◆ WORK TASK
For the material that follows, list every line containing the word "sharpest".

◆ EXERCISE DATA

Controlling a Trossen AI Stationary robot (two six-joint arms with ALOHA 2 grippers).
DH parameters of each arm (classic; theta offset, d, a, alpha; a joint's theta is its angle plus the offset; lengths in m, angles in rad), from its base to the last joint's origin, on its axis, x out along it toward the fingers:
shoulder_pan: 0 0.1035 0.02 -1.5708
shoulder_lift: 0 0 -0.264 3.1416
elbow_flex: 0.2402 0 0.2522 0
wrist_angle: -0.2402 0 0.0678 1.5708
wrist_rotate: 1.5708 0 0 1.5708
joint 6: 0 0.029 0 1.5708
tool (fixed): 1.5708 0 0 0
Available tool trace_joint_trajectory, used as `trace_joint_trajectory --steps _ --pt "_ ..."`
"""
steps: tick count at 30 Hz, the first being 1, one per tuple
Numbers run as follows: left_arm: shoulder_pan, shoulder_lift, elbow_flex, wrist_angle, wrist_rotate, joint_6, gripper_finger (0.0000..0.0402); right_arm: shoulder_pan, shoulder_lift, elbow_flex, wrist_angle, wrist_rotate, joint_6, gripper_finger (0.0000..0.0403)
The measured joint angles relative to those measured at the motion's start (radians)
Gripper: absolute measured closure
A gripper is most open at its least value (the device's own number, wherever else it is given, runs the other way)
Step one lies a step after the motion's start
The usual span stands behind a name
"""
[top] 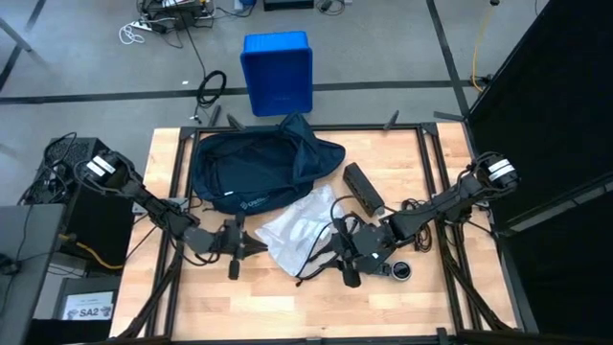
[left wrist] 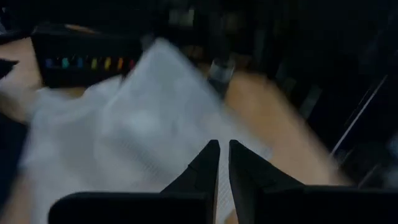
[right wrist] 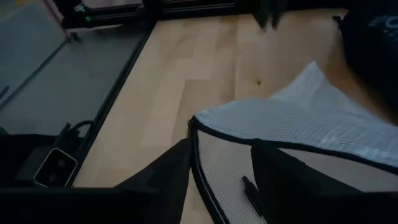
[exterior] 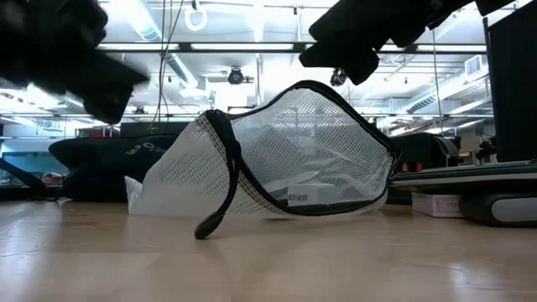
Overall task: Unpack backpack
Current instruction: Put the black pen into the white mesh envelope
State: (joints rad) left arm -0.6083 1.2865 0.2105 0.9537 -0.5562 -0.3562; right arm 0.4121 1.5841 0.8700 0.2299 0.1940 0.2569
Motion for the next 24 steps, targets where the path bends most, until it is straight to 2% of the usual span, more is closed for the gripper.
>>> trace_joint_trajectory --steps 3,6,8,10,12,16,18,20,24 --pt "0.000 0.000 0.044 0.068 0.038 0.022 0.0392 -0.001 0.000 0.000 -0.021 0.037 -0.011 0.0266" --pt "0.000 0.016 0.140 0.018 0.135 0.137 0.0392 0.000 0.000 0.000 -0.021 0.075 -0.043 0.0271" --pt "0.000 0.040 0.228 -0.071 0.150 0.186 0.0392 0.000 0.000 0.000 -0.023 0.089 -0.057 0.0273" --pt "0.007 0.071 0.334 -0.235 0.147 0.216 0.0392 -0.001 0.000 0.000 -0.023 0.091 -0.059 0.0275" --pt "0.024 0.107 0.457 -0.486 0.141 0.196 0.0392 -0.001 0.000 -0.006 -0.024 0.092 -0.059 0.0275" --pt "0.069 0.219 0.719 -1.027 0.129 -0.010 0.0392 -0.001 0.000 -0.025 -0.025 0.092 -0.052 0.0276" --pt "0.080 0.282 0.820 -1.161 0.127 -0.073 0.0392 -0.001 0.000 -0.032 -0.028 0.092 -0.049 0.0277" --pt "0.085 0.336 0.889 -1.180 0.127 -0.086 0.0392 -0.001 0.000 -0.036 -0.026 0.093 -0.049 0.0278" --pt "0.085 0.412 0.977 -1.109 0.128 -0.090 0.0392 -0.001 0.000 -0.038 -0.031 0.093 -0.048 0.0277"
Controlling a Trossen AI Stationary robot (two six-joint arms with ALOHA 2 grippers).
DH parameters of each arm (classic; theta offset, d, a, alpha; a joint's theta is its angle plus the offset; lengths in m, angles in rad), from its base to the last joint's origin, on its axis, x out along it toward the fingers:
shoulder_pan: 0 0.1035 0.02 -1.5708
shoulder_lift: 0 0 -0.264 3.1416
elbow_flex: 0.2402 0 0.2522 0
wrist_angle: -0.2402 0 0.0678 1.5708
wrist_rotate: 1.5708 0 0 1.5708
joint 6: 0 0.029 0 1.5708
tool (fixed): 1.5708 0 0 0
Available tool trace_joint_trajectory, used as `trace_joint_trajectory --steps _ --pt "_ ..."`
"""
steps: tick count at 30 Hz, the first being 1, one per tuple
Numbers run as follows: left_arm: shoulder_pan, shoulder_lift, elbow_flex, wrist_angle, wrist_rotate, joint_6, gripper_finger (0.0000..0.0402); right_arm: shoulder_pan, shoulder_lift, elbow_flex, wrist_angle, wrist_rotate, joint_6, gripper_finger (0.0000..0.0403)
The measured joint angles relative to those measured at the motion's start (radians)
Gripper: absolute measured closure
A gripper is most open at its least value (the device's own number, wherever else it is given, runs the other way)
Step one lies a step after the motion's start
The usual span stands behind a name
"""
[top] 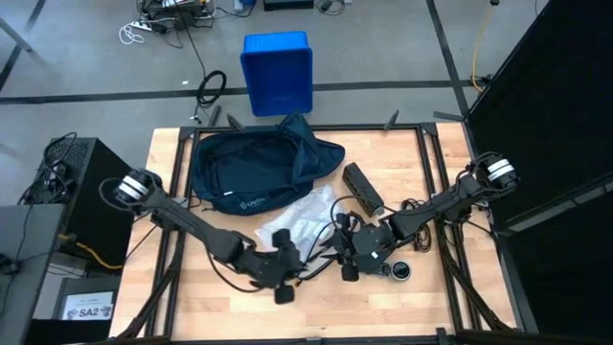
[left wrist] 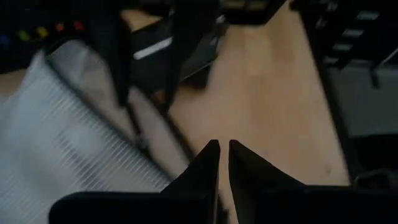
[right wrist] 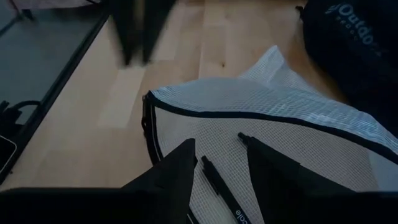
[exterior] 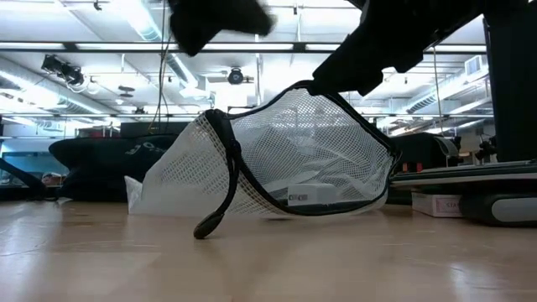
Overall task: Unpack backpack
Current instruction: Put the black pen into the white mesh envelope
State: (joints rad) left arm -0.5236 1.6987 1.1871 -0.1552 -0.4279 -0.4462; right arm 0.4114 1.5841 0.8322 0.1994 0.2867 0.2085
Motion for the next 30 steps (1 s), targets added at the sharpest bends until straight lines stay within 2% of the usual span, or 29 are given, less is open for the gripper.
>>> trace_joint_trajectory --steps 5,9,15,19,21,23,27,30 --pt "0.000 0.052 0.040 0.157 0.001 0.000 0.0392 0.010 0.000 0.000 -0.018 0.000 0.022 0.0281" --pt "0.000 0.068 0.040 0.214 0.002 0.050 0.0392 0.031 0.000 0.000 -0.043 0.000 0.028 0.0281" --pt "0.000 0.068 0.039 0.193 0.009 0.053 0.0392 0.046 0.000 0.000 -0.047 -0.001 0.016 0.0284" --pt "0.004 0.068 0.039 0.146 0.000 -0.015 0.0392 0.046 -0.001 0.000 -0.048 0.000 0.012 0.0285" --pt "0.019 0.068 0.052 0.058 -0.004 -0.067 0.0392 0.046 -0.009 0.000 -0.059 0.000 0.007 0.0286" --pt "0.037 0.068 0.109 -0.148 -0.027 -0.151 0.0392 0.047 -0.020 0.000 -0.079 0.000 0.007 0.0286" --pt "0.045 0.094 0.291 -0.560 -0.112 -0.219 0.0392 0.047 -0.035 0.000 -0.127 0.030 0.025 0.0287" --pt "0.044 0.120 0.435 -0.699 -0.142 -0.218 0.0392 0.047 -0.040 0.000 -0.149 0.059 0.026 0.0289"
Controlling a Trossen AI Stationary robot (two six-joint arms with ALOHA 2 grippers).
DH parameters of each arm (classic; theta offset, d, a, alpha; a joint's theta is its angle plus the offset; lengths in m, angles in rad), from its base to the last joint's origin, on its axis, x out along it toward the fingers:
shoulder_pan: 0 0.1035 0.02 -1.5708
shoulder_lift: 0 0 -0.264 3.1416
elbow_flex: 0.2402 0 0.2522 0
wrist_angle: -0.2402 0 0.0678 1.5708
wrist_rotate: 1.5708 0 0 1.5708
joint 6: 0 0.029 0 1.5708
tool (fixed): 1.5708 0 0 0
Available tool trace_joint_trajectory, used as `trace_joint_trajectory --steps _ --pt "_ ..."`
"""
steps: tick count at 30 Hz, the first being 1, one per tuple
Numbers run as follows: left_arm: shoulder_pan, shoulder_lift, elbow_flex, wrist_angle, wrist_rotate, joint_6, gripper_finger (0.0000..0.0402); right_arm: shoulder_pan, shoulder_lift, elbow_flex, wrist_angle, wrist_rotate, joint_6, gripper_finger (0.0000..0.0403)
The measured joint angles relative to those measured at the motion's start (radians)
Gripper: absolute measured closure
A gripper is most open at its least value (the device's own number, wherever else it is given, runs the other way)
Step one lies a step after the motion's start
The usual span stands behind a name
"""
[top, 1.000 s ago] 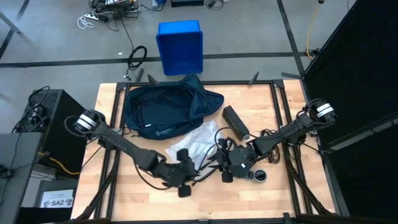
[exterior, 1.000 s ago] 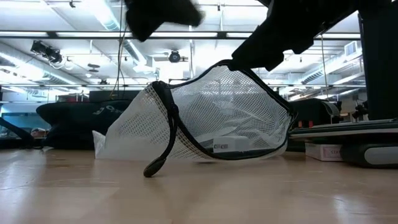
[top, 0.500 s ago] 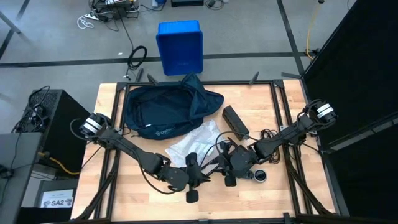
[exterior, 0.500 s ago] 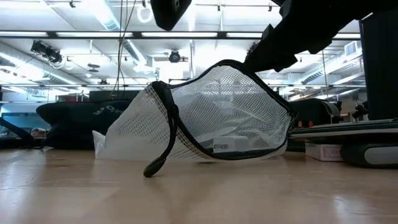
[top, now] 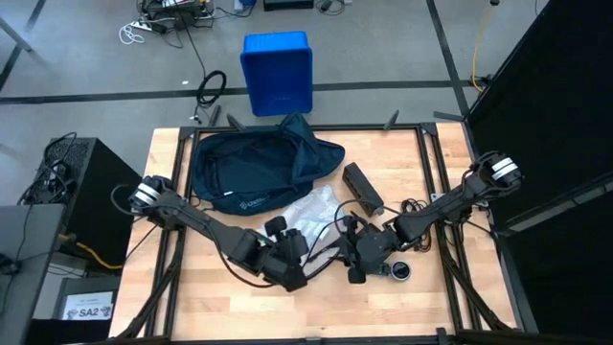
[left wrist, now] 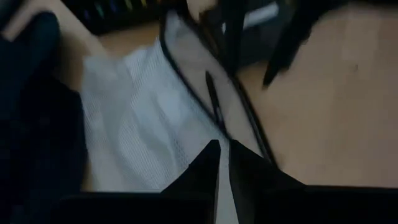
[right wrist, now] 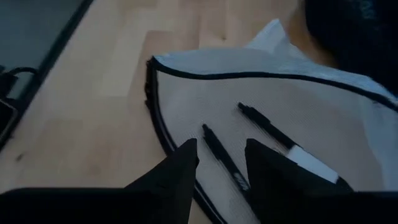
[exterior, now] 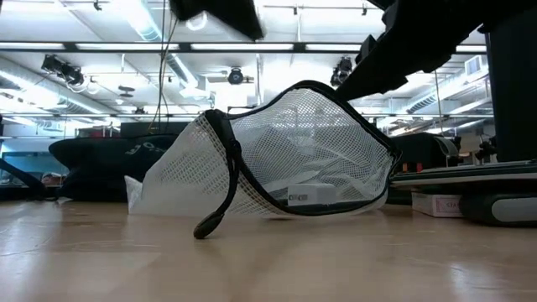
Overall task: Unpack backpack
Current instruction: Put the black pen into the white mesh envelope
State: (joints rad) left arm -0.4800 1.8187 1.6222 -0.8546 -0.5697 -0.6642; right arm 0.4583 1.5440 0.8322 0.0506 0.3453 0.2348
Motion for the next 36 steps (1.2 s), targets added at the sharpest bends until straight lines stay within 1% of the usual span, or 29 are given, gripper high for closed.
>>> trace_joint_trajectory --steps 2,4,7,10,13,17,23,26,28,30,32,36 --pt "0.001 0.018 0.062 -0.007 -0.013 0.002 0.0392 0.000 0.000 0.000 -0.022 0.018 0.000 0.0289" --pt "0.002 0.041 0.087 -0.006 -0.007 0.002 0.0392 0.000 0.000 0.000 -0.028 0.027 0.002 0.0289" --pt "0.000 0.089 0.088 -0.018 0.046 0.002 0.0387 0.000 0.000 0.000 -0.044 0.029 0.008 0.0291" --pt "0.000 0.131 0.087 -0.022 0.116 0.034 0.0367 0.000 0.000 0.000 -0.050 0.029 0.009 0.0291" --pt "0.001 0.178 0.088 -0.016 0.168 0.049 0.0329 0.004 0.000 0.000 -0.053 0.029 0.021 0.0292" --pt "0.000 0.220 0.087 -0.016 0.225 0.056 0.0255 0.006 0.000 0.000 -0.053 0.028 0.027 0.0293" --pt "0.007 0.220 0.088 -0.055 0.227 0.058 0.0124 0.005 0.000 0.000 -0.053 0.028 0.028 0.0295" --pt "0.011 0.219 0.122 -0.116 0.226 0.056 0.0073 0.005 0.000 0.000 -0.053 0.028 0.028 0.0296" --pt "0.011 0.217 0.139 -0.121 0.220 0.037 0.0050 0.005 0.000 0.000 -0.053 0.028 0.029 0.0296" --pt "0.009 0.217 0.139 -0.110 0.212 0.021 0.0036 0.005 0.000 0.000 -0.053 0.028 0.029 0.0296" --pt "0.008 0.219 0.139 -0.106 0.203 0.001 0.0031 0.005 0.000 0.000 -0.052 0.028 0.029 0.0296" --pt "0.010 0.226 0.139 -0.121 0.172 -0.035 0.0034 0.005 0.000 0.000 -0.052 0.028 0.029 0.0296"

◆ TASK RESULT
Motion for the next 30 steps (1 s), targets added at the sharpest bends until straight lines stay within 2% of the usual span, or 29 are given, less is open for the gripper.
Motion for the next 36 steps (1.2 s), targets added at the sharpest bends until straight lines stay within 1% of the usual span, or 29 are given, gripper high for closed.

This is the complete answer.